Enhance SQL Server adapter to support safe type expansion for column types

axellpadilla · axellpadilla · commit 59cf6de740a4 · 2025-09-29T23:12:49.000Z
- Implemented column type expansion logic in SQLServerAdapter.
- Added support for NVARCHAR and other type promotions in SQLServerColumn.
- Introduced tests for integer and numeric type promotions, as well as VARCHAR to NVARCHAR conversions.
diff --git a/dbt/adapters/sqlserver/sqlserver_adapter.py b/dbt/adapters/sqlserver/sqlserver_adapter.py
@@ -1,9 +1,12 @@
-from typing import Optional
+from typing import List, Optional
 
 import dbt.exceptions
 from dbt.adapters.base.impl import ConstraintSupport
+from dbt.adapters.cache import _make_ref_key_dict
+from dbt.adapters.events.types import ColTypeChange
 from dbt.adapters.fabric import FabricAdapter
 from dbt.contracts.graph.nodes import ConstraintType
+from dbt_common.events.functions import fire_event
 
 from dbt.adapters.sqlserver.sqlserver_column import SQLServerColumn
 from dbt.adapters.sqlserver.sqlserver_connections import SQLServerConnectionManager
@@ -65,3 +68,61 @@ def valid_incremental_strategies(self):
         Not used to validate custom strategies defined by end users.
         """
         return ["append", "delete+insert", "merge", "microbatch"]
+
+    def expand_column_types(self, goal, current):
+        """Override to ensure we use the reference column's dtype when constructing the
+        new column type during an expansion (so NVARCHAR on the goal yields NVARCHAR).
+        """
+        reference_columns = {c.name: c for c in self.get_columns_in_relation(goal)}
+
+        target_columns = {c.name: c for c in self.get_columns_in_relation(current)}
+
+        for column_name, reference_column in reference_columns.items():
+            target_column = target_columns.get(column_name)
+
+            if target_column is not None and target_column.can_expand_to(
+                reference_column,
+                enable_safe_type_expansion=self.behavior.enable_safe_type_expansion,
+            ):
+                # If the reference column is a string, compute the new type using
+                # the reference column's instance-level string helper so we
+                # respect NVARCHAR/NCHAR vs VARCHAR/CHAR correctly. For non-
+                # string expansions (numeric/integer promotions), use the
+                # reference column's resolved data_type directly.

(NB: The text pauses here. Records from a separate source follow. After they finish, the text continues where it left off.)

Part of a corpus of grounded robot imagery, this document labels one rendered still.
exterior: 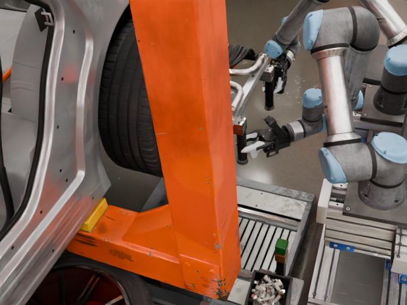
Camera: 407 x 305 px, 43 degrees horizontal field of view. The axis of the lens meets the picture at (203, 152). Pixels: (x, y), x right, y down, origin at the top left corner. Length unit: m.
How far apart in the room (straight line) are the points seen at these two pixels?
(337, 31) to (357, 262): 1.12
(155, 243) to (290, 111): 1.84
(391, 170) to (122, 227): 0.95
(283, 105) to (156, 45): 2.34
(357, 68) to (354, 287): 0.95
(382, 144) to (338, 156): 0.14
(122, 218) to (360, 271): 1.04
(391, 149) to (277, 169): 1.45
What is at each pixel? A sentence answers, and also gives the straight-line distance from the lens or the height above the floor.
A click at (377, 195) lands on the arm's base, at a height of 0.87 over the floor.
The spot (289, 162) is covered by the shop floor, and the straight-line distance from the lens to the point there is 3.07.
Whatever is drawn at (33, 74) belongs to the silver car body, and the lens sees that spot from 1.90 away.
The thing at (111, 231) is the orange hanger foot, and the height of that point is 0.68.
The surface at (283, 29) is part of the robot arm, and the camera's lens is 2.18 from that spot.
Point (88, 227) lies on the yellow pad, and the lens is 1.94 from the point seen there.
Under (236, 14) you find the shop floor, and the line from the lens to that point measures 4.51.
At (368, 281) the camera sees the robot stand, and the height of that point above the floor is 0.21.
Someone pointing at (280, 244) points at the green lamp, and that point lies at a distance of 1.86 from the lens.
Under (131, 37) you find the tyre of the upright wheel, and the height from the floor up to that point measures 1.17.
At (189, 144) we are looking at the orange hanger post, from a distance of 1.34.
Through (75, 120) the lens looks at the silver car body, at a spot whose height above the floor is 1.10.
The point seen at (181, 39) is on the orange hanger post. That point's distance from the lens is 1.15.
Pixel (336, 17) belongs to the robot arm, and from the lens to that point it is 1.67.
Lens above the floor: 2.15
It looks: 43 degrees down
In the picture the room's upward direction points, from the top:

+                if reference_column.is_string():
+                    col_string_size = reference_column.string_size()
+                    new_type = reference_column.string_type_instance(col_string_size)
+                else:
+                    # For numeric/integer/other type expansions, use the
+                    # reference column's computed data_type (eg. INT,
+                    # DECIMAL(p,s), etc.).
+                    new_type = reference_column.data_type
+                fire_event(
+                    ColTypeChange(
+                        orig_type=target_column.data_type,
+                        new_type=new_type,
+                        table=_make_ref_key_dict(current),
+                    )
+                )
+
+                self.alter_column_type(current, column_name, new_type)
+
+    @property
+    def _behavior_flags(self) -> List[dict]:
+        """Adapter-specific behavior flags. These are merged with project overrides
+        by the BaseAdapter.behavior machinery.
+        """
+        return [
+            {
+                "name": "enable_safe_type_expansion",
+                "default": False,
+                "source": "dbt-sqlserver",
+                "description": (
+                    "Allow the SQL Server adapter to widen column types during schema-expansion. "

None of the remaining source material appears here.